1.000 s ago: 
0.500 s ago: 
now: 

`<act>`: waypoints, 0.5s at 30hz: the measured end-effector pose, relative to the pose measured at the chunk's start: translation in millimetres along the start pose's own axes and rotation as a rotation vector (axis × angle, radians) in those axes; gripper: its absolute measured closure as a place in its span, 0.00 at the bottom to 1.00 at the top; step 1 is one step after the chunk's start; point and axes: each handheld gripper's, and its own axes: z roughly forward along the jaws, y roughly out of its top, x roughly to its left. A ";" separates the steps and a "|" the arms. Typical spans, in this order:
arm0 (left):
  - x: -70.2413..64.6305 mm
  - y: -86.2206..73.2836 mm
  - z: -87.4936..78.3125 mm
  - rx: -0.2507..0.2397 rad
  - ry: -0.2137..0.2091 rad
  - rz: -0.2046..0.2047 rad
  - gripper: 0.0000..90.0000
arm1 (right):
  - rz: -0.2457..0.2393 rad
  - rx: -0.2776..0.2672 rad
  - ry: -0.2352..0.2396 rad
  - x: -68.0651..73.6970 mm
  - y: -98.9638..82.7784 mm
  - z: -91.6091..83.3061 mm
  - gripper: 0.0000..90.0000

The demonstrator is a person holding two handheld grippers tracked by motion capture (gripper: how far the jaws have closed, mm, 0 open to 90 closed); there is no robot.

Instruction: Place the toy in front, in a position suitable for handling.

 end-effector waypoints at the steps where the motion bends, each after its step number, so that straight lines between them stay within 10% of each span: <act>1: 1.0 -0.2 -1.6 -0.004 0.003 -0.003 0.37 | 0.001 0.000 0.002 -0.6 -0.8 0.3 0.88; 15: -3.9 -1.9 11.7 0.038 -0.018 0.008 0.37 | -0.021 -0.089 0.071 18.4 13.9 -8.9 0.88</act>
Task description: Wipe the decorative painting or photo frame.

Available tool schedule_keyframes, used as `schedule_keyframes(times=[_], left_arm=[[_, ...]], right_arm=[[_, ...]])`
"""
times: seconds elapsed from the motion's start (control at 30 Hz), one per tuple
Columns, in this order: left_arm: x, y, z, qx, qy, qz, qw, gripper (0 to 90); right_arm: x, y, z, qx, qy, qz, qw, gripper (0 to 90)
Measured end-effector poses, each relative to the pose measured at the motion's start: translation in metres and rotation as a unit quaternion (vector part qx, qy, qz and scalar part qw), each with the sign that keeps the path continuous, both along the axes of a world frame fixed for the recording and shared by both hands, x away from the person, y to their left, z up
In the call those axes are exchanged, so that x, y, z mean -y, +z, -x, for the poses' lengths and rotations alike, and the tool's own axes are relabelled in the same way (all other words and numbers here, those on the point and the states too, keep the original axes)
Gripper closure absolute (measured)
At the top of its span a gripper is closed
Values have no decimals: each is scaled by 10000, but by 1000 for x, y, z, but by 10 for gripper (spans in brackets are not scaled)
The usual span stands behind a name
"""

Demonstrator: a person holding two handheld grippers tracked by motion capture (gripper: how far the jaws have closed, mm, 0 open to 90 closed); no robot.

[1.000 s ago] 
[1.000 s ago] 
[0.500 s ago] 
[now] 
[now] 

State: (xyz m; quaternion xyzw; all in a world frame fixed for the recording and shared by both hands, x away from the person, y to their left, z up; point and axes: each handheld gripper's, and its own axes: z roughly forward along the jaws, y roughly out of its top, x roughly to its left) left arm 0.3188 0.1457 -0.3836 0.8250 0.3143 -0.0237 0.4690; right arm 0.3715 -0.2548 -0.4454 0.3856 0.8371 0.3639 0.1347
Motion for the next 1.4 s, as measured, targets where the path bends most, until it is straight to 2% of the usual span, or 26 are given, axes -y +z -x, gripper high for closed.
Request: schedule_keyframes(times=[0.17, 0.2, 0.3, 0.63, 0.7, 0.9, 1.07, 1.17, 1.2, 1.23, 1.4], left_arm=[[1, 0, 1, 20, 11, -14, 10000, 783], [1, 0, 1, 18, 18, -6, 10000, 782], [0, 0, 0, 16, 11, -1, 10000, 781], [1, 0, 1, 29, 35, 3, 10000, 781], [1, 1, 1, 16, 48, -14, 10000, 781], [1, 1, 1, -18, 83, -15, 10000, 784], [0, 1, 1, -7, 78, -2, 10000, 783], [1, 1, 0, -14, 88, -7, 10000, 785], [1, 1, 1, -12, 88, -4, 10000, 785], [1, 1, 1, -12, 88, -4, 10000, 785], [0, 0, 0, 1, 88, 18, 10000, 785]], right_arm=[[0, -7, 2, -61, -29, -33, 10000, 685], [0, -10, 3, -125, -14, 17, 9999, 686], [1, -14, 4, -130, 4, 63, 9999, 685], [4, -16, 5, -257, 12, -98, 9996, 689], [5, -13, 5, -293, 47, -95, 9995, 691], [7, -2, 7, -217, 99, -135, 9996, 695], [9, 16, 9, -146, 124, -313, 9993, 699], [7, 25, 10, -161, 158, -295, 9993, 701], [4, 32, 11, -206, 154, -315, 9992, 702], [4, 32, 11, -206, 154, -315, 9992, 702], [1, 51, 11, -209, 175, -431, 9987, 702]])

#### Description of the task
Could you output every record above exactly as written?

#### Answer for this exercise
1.000 s ago: 
0.500 s ago: 
now: 

`<act>`: waypoints, 0.5s at 30hz: the measured end-effector pose, relative to the pose measured at the chunk's start: translation in millimetres along the start pose's own axes and rotation as a rotation vector (axis × angle, radians) in those axes; gripper: its absolute measured closure as a place in its span, 0.00 at the bottom to 1.00 at the top; step 1 is one step after the chunk's start; point and axes: each handheld gripper's, and its own axes: z roughly forward along the jaws, y roughly out of its top, x roughly to its left. A ";" separates the steps and a "|" the arms. Typical spans, in this order:
arm0 (left):
  - x: -70.2413..64.6305 mm
  - y: -86.2206..73.2836 mm
  - z: -87.4936..78.3125 mm
  - rx: -0.2507..0.2397 rad
  - ry: -0.2137..0.2091 rad
  - rz: -0.2046..0.2047 rad
  - gripper: 0.0000..90.0000
arm1 (right):
  - rz: -0.2457..0.2393 rad
  - rx: -0.2776..0.2672 rad
  - ry: -0.2352..0.2396 rad
  - x: -68.0651..73.6970 mm
  - y: -98.9638..82.7784 mm
  - z: -91.6091..83.3061 mm
  - gripper: 0.0000..90.0000

The demonstrator is a person holding two handheld grippers tracked by motion capture (gripper: how far the jaws have closed, mm, 0 open to 90 closed); there is no robot.

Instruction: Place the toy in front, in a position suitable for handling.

 end-effector waypoints at the steps where the motion bends, each after its step number, so that straight lines between them stay within 10% of each span: <act>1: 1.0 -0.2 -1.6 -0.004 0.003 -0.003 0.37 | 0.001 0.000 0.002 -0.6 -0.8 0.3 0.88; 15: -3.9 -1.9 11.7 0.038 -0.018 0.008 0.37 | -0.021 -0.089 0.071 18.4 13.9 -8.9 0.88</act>
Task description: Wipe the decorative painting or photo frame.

Available tool schedule_keyframes, used as `schedule_keyframes(times=[_], left_arm=[[_, ...]], right_arm=[[_, ...]])`
"""
times: seconds elapsed from the motion's start (control at 30 Hz), one per tuple
Columns, in this order: left_arm: x, y, z, qx, qy, qz, qw, gripper (0 to 90); right_arm: x, y, z, qx, qy, qz, qw, gripper (0 to 90)
Measured end-effector poses, each relative to the pose measured at the motion's start: translation in metres and rotation as a unit quaternion (vector part qx, qy, qz and scalar part qw), each with the sign that keeps the path continuous, both along the axes of a world frame fixed for the recording and shared by both hands, x away from the person, y to their left, z up
In the call those axes are exchanged, so that x, y, z mean -y, +z, -x, for the poses' lengths and rotations alike, and the tool's own axes are relabelled in the same way (all other words and numbers here, those on the point and the states too, keep the original axes)
Gripper closure absolute (measured)
At the top of its span a gripper is closed
Values have no decimals: each is scaled by 10000, but by 1000 for x, y, z, but by 10 for gripper (spans in brackets are not scaled)
The usual span stands behind a name
"""

Demonstrator: a person holding two handheld grippers tracked by motion capture (gripper: how far the jaws have closed, mm, 0 open to 90 closed); no robot.

[1.000 s ago] 
[1.000 s ago] 
[0.500 s ago] 
[now] 
[now] 

State: (xyz m; quaternion xyzw; all in a world frame fixed for the recording and shared by both hands, x away from the person, y to their left, z up; point and axes: each handheld gripper's, and its own axes: z roughly forward along the jaws, y roughly out of its top, x roughly to its left) left arm 0.3188 0.1457 -0.3836 0.8250 0.3143 -0.0237 0.4690; right arm 0.3715 -0.2548 -0.4454 0.3856 0.8371 0.3639 0.1347
Motion for the next 1.4 s, as measured, targets where the path bends most, until it is straight to 2% of the usual span, or 26 are given, axes -y +z -x, gripper high for closed.
Request: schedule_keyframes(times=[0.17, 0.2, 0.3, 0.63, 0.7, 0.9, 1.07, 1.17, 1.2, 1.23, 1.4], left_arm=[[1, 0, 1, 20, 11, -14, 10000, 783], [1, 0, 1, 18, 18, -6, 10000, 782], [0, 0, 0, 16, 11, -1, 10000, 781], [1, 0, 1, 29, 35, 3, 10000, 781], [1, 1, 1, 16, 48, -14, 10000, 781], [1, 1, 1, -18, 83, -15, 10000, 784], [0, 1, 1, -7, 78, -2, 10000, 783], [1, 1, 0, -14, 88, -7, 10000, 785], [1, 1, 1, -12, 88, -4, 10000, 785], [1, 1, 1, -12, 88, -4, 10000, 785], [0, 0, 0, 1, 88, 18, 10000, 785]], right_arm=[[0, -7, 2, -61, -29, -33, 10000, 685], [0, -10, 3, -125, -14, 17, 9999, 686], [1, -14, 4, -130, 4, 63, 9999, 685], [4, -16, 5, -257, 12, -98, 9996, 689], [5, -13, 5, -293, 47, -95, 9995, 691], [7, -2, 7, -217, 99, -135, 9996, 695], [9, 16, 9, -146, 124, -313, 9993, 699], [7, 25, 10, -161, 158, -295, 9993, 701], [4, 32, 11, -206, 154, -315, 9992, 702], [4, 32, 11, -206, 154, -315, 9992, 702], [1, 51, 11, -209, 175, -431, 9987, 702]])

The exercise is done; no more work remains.